**Directions for this task:** Copy each line below that has "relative".

────────────────

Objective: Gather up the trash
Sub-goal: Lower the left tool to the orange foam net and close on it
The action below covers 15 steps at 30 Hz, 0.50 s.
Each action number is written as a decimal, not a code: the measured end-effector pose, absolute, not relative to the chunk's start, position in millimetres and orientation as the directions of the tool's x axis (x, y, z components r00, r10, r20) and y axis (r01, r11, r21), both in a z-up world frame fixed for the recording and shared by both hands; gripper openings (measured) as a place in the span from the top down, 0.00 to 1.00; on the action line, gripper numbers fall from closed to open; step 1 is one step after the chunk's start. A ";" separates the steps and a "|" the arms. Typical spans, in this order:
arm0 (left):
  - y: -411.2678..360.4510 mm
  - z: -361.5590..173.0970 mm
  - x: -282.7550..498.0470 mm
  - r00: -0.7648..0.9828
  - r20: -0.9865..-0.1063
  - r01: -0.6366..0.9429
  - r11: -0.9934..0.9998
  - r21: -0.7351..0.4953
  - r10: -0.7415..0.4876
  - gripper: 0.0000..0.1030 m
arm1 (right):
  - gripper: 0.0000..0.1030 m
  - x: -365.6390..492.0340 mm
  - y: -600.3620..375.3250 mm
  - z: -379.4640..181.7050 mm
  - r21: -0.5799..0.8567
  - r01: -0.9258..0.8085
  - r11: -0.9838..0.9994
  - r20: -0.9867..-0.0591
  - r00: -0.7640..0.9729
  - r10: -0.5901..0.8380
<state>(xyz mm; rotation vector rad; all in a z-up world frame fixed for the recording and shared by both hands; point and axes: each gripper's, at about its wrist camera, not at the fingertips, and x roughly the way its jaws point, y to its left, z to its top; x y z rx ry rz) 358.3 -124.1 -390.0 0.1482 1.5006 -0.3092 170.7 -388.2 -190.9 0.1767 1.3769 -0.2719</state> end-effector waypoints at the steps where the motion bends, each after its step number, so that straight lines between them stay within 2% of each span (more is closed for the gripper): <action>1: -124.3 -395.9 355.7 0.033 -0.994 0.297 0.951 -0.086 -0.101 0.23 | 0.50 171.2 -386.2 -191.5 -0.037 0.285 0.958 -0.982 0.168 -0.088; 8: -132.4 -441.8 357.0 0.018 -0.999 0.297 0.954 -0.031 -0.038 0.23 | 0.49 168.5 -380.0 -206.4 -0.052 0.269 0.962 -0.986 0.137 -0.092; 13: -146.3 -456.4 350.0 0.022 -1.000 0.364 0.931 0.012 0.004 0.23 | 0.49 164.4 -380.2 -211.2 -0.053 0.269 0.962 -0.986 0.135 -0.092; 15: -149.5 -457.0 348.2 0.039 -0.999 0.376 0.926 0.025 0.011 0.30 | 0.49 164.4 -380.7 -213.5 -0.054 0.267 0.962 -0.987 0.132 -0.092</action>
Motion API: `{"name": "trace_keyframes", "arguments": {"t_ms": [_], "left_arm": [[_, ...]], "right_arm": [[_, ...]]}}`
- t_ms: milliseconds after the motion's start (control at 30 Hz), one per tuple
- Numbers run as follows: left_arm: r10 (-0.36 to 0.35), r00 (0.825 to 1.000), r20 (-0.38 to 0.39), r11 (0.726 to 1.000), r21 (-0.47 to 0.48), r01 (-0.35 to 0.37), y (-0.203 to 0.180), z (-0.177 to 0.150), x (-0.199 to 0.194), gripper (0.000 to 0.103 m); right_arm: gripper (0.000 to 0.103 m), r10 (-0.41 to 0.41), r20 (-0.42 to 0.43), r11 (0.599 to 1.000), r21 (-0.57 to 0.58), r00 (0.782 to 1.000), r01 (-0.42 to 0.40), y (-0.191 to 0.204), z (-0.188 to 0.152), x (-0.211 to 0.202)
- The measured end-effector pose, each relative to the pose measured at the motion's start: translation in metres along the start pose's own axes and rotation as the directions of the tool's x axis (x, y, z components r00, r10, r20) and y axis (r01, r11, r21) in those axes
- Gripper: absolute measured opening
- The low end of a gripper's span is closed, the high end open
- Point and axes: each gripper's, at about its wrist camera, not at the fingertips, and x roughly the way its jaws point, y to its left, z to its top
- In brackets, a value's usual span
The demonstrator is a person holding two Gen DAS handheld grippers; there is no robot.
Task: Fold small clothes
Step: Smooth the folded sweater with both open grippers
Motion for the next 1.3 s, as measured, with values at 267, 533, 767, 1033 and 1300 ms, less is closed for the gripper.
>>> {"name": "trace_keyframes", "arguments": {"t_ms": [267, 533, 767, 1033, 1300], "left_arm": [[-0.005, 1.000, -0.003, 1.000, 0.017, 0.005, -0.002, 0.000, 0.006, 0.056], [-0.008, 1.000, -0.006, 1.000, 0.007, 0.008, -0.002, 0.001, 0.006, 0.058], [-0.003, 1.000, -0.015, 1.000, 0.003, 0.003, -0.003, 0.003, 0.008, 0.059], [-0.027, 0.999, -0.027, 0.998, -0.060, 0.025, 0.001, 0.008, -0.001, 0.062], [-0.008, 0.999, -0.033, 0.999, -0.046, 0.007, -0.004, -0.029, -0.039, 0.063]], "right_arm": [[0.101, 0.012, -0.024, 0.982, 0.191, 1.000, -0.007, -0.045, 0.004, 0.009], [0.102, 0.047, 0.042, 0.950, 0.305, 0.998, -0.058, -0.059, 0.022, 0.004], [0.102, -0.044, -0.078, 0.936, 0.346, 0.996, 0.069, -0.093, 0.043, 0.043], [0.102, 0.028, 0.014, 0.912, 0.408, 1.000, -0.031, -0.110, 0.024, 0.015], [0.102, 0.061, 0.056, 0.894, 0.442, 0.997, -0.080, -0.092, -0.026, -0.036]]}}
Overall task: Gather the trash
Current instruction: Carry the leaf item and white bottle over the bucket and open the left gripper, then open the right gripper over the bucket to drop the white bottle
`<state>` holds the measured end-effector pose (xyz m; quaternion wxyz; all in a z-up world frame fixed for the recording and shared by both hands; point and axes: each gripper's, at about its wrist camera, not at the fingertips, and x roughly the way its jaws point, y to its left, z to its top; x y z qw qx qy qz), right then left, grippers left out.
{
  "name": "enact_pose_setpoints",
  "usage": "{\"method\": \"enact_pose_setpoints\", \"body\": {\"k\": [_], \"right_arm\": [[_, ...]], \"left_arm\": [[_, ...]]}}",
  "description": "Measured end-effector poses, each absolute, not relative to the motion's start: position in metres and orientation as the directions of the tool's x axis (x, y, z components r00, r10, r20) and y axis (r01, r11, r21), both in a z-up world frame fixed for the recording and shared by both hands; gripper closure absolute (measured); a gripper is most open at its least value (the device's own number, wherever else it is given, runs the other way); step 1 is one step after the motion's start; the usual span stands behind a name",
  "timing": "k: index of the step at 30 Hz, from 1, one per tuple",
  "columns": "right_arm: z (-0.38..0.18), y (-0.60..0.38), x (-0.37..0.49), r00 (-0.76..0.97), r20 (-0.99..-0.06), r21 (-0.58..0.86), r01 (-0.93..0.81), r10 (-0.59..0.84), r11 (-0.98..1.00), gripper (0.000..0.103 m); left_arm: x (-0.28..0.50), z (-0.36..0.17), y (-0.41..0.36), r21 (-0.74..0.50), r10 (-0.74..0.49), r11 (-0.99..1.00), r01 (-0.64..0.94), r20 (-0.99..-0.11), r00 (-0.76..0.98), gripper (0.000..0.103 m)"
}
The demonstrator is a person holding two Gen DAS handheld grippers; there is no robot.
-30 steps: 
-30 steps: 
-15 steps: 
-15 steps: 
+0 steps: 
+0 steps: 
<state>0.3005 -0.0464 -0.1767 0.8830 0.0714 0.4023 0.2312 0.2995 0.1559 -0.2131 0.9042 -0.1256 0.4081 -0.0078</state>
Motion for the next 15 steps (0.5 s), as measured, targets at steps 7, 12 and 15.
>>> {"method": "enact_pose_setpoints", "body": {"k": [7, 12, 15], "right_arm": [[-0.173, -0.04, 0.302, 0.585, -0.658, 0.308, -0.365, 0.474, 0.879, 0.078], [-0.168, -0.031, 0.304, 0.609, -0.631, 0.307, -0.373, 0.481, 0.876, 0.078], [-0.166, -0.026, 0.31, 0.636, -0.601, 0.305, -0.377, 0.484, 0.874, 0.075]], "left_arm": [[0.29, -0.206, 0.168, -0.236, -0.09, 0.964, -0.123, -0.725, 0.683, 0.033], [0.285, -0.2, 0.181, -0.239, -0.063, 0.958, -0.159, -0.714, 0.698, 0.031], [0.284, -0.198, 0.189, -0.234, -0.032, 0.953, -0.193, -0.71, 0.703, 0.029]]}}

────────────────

**Answer for the task:**
Each action number is written as a decimal, not a code: the measured end-effector pose, absolute, not relative to the chunk's start, position in millimetres and orientation as the directions of the tool's x axis (x, y, z components r00, r10, r20) and y axis (r01, r11, r21), both in a z-up world frame fixed for the recording and shared by both hands; gripper openings (measured) as a place in the span from the top down, 0.00 to 1.00; on the action line, gripper numbers fall from closed to open; step 1 is one step after the chunk's start. A ";" separates the steps and a "|" the arms. Typical spans, in this order:
- The measured end-effector pose, each relative to the pose measured at the motion's start: translation in metres along the start pose's own axes and rotation as the directions of the tool's x axis (x, y, z components r00, r10, r20) and y axis (r01, r11, r21) in those axes
  "description": "Measured end-effector poses, each absolute, not relative to the motion's start: position in metres and orientation as the directions of the tool's x axis (x, y, z components r00, r10, r20) and y axis (r01, r11, r21), both in a z-up world frame fixed for the recording and shared by both hands; gripper closure absolute (measured); a gripper is most open at its least value (the device's own number, wherever else it is given, runs the other way); step 1 is one step after the motion's start; the usual span stands behind a name",

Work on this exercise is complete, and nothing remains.